- Assignment -
Could you retype the material, starting at its first line and ending with the line holding "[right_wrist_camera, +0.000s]", and keep the pictures out?

- Data records -

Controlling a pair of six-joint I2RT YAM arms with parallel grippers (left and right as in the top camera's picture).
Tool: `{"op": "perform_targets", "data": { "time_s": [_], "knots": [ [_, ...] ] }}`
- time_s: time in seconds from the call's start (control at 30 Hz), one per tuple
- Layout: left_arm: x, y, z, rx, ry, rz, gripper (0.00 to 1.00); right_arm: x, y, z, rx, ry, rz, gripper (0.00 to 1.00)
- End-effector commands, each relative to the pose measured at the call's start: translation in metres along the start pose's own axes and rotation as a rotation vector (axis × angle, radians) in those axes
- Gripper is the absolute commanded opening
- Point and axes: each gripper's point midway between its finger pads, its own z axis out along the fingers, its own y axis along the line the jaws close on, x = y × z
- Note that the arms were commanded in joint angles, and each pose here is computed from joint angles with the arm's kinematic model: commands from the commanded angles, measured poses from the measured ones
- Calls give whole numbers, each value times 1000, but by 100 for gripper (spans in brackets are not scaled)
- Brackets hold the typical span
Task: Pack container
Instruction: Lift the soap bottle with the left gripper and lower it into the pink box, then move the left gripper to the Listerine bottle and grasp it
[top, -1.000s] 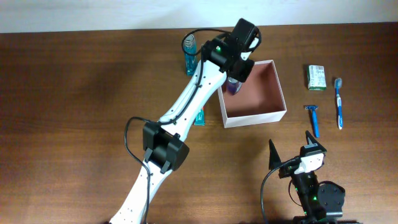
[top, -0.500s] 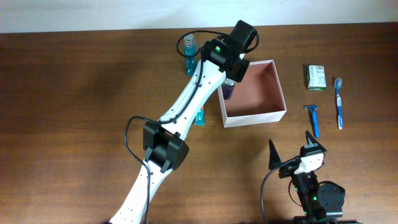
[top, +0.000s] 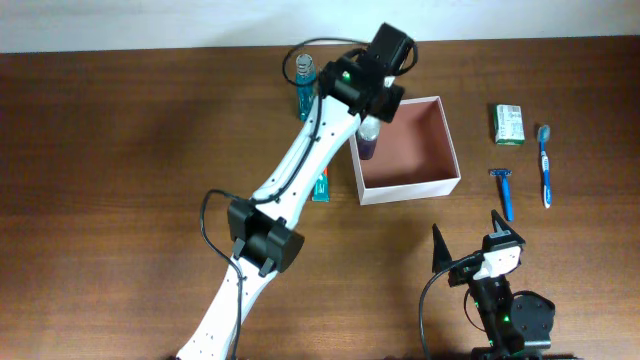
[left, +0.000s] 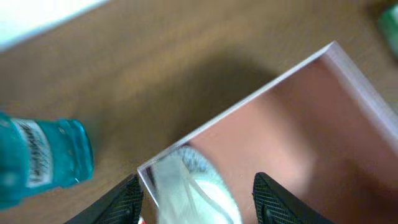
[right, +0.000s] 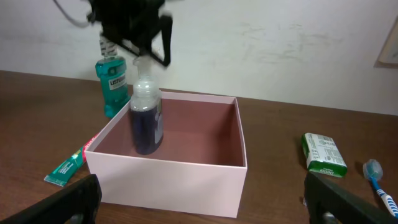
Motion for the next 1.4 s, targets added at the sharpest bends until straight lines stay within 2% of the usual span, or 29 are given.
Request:
{"op": "perform_targets", "data": {
  "time_s": [0.0, 0.17, 0.27, 0.4, 0.57, 0.77, 1.0, 1.37],
  "knots": [
    [-47, 20, -64, -18, -176, -29, 63, 2, 0, 0, 4, 2, 0, 99],
    [-73, 80, -137, -223, -313, -101, 68, 2, 0, 0, 4, 2, 0, 99],
    [-74, 107, -148, -257, -321, -134, 68, 2, 0, 0, 4, 2, 0, 99],
    [-63, 129, -125, -201, -259, -160, 68, 2, 0, 0, 4, 2, 0, 99],
    [-50, 167, -92, -231, -196, -194, 74, 2, 0, 0, 4, 2, 0, 99],
    [-49, 182, -58, -176, -188, -171, 76, 2, 0, 0, 4, 2, 0, 98],
    [-48, 177, -38, -101, -190, -173, 76, 2, 0, 0, 4, 2, 0, 99],
    [-8, 162, 8, -83, -48, -160, 75, 2, 0, 0, 4, 2, 0, 99]
  ]
}}
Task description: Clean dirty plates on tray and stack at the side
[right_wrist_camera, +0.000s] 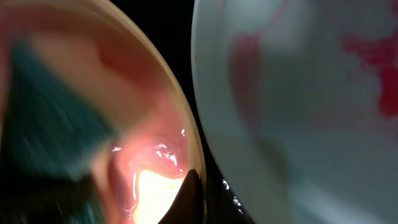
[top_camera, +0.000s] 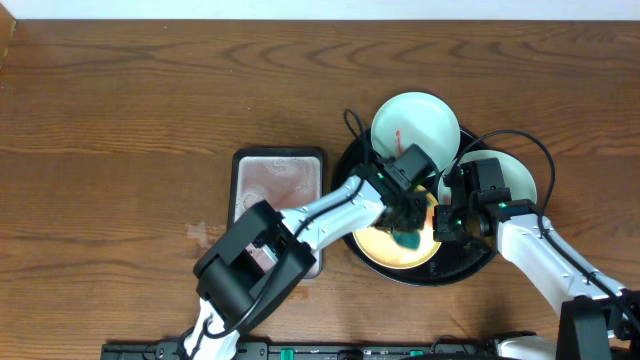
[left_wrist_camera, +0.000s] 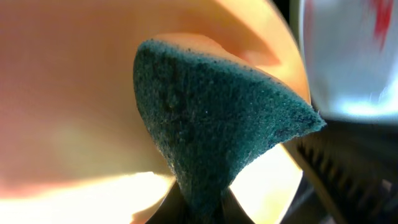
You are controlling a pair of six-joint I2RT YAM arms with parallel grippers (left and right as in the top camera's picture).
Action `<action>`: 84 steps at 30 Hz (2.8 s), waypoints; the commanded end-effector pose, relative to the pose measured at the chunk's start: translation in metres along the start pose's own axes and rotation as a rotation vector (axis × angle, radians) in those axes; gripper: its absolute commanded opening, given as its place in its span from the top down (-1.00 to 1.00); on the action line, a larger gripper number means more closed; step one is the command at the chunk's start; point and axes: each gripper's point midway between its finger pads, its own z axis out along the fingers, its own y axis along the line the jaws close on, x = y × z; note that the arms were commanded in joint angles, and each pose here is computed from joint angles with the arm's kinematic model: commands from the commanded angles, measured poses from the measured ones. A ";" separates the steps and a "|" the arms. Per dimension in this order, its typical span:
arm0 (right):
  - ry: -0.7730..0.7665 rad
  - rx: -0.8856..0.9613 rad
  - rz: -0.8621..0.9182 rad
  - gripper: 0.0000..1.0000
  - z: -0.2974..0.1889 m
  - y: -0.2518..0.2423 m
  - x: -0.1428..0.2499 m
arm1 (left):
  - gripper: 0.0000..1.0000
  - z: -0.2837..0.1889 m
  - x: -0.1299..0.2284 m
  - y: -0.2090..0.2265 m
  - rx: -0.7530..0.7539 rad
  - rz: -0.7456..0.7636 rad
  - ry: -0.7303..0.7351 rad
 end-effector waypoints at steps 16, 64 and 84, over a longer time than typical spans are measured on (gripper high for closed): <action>0.022 0.021 -0.025 0.98 0.002 -0.004 0.005 | 0.85 -0.059 -0.034 0.147 -0.529 -0.136 -0.108; -0.512 0.637 -0.340 0.98 -0.194 0.029 -0.066 | -0.46 -0.239 0.024 0.181 -0.306 -0.284 -0.266; -0.660 0.741 -0.652 0.98 -0.219 0.087 -0.046 | -0.68 -0.268 0.035 0.169 -0.270 -0.260 -0.354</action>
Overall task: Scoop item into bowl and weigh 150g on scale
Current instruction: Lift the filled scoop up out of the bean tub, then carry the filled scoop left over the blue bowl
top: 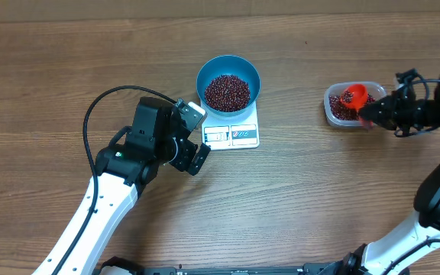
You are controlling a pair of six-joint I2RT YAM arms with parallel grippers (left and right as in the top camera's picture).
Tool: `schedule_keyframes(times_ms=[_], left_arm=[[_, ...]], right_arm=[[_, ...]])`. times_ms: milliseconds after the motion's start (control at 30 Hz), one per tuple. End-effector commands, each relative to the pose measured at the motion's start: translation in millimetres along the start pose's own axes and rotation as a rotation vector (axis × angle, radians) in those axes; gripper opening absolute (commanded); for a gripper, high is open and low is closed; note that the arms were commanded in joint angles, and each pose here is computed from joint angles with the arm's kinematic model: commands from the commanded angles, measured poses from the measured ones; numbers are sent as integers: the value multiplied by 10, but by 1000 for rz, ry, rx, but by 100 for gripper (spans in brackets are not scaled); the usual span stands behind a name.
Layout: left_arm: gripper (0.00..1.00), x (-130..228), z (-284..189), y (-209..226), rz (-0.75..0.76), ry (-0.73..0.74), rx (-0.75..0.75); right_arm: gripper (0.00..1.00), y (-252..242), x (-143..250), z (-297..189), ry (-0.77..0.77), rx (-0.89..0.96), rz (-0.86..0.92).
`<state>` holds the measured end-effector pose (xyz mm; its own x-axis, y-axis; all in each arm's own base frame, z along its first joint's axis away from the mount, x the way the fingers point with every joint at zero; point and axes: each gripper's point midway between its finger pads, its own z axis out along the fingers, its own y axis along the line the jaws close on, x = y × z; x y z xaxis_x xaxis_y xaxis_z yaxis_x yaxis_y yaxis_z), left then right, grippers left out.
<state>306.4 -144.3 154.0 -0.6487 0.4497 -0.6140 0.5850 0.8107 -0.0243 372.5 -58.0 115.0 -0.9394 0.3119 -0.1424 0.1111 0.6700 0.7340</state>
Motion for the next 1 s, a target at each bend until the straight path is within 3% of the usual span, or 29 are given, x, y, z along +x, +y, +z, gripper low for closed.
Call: schedule_keyframes(times_ms=[0,500,967], left_arm=[[100,26,19,22,-16,9,-7],[99,25,19,21,-16,9,-6],[99,25,19,22,-16,9,-7]], right_arm=[[4,75,-7,-48,-26,-94,-40],[4,556,106,-249,-46,-129,-105],[4,1478,239,286,91,-174,-271]])
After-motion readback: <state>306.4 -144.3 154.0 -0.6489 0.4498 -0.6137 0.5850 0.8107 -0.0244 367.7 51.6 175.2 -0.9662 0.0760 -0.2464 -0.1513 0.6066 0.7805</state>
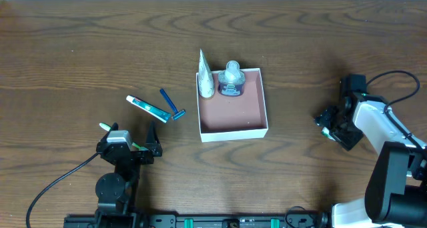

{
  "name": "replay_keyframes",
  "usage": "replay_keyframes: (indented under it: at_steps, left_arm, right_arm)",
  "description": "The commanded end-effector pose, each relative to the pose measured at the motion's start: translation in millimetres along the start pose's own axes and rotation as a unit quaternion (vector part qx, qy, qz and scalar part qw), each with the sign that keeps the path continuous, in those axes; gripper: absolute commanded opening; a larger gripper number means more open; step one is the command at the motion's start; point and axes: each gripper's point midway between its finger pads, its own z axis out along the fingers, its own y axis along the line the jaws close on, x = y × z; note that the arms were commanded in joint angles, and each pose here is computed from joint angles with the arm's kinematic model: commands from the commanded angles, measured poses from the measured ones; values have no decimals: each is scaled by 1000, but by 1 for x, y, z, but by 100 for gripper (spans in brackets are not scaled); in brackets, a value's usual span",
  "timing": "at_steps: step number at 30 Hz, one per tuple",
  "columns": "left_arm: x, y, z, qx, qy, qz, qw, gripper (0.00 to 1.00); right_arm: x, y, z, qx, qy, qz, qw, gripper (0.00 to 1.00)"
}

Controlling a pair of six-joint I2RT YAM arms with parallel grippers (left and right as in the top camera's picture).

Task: Pack container
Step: 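Move the right gripper to the green soap box and grasp it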

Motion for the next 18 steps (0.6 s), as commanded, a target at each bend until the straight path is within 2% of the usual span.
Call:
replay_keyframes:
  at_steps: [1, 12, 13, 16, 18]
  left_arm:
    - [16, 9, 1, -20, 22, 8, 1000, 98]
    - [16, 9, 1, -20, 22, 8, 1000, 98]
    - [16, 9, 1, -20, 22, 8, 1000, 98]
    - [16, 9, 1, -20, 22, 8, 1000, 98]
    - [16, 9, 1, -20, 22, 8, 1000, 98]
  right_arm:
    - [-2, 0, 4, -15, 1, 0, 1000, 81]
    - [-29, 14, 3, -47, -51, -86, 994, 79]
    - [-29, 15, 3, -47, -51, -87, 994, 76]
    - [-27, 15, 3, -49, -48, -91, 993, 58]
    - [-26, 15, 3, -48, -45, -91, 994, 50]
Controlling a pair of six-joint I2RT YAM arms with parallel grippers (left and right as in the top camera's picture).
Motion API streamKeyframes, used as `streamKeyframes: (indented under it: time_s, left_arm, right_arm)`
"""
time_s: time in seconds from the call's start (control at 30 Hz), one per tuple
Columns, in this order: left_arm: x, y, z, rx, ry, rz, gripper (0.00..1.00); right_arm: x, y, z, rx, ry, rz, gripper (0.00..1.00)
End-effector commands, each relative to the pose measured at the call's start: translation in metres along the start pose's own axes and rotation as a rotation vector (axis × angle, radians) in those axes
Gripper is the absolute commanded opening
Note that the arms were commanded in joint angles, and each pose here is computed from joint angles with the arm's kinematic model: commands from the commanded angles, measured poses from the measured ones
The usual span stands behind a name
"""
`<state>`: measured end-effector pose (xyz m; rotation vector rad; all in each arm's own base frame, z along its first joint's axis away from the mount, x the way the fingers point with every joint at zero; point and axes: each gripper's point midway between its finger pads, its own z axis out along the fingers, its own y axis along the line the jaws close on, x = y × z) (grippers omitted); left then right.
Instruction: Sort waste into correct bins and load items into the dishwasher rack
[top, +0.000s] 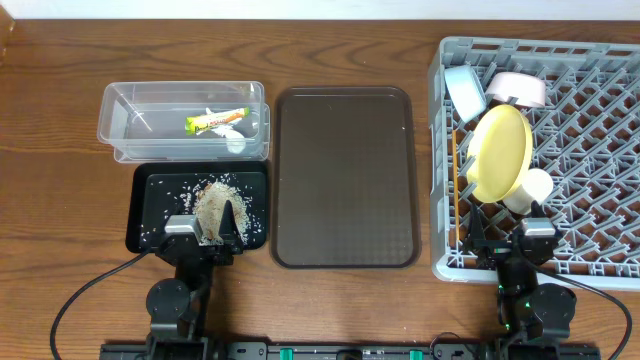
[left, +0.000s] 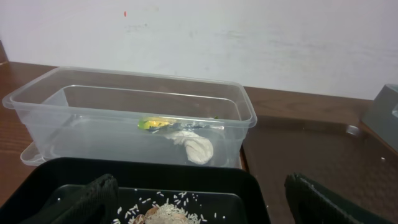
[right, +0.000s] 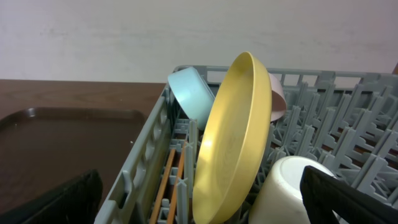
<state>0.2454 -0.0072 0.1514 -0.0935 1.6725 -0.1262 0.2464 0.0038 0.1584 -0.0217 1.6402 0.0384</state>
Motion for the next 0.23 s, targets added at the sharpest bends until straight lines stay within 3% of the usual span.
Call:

- Exercise answer -
Controlling a pair of six-joint I2RT YAM arms with parallel grippers (left and right as in the top camera's picture).
Tool: `{"op": "perform_targets", "data": { "time_s": [_], "knots": [ [_, ...] ] }}`
- time_s: time in seconds from the call's start (control at 30 Hz), one per tuple
- Layout: left_arm: x, y, z, rx, ry, rz, gripper (0.00 to 1.00); right_arm: x, y, z, rx, ry, rz, gripper (0.00 to 1.00)
- End-effector commands, each relative to the pose measured at the call's start: translation in metres along the start pose's own axes and rotation as a rotation vector (axis × angle, radians) in those axes
- Gripper is the absolute commanded opening
- Point and axes: each gripper's point midway between its finger pads, its own z axis out along the fingers, its own y axis along the line the jaws close on, x = y × z
- Note that the arms were commanded in joint angles, and each pose here is computed from joint angles with the arm's kinematic model: commands from the commanded angles, measured poses from the measured ones
- Calls give whole numbers, each value times 1000, but by 100 for gripper (spans in brackets are not scaled)
- Brackets hold the typical span
Task: Pack container
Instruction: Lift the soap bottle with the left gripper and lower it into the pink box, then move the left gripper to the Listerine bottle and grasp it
[top, -1.000s] 
[top, -0.500s] 
[top, +0.000s] 
[left, +0.000s] 
[right, +0.000s] 
Motion for the next 1.4 s, targets added at the sharpest bends until straight lines stay within 2% of the usual span, or 29 are given.
Request:
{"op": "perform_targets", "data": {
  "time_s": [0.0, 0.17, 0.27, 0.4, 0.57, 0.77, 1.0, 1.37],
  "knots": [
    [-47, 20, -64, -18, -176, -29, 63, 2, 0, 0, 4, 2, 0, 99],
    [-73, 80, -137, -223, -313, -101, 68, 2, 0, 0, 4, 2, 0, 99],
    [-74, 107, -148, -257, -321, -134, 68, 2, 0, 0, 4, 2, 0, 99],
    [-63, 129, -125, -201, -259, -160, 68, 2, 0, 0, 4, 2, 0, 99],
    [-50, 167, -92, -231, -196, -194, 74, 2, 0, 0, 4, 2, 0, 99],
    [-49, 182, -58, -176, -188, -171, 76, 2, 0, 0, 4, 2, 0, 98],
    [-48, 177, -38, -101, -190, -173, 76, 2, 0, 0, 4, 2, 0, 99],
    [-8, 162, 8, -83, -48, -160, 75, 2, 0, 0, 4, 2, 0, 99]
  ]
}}
Task description: Clean dirty plates on tray and stack at the side
[right_wrist_camera, +0.000s] 

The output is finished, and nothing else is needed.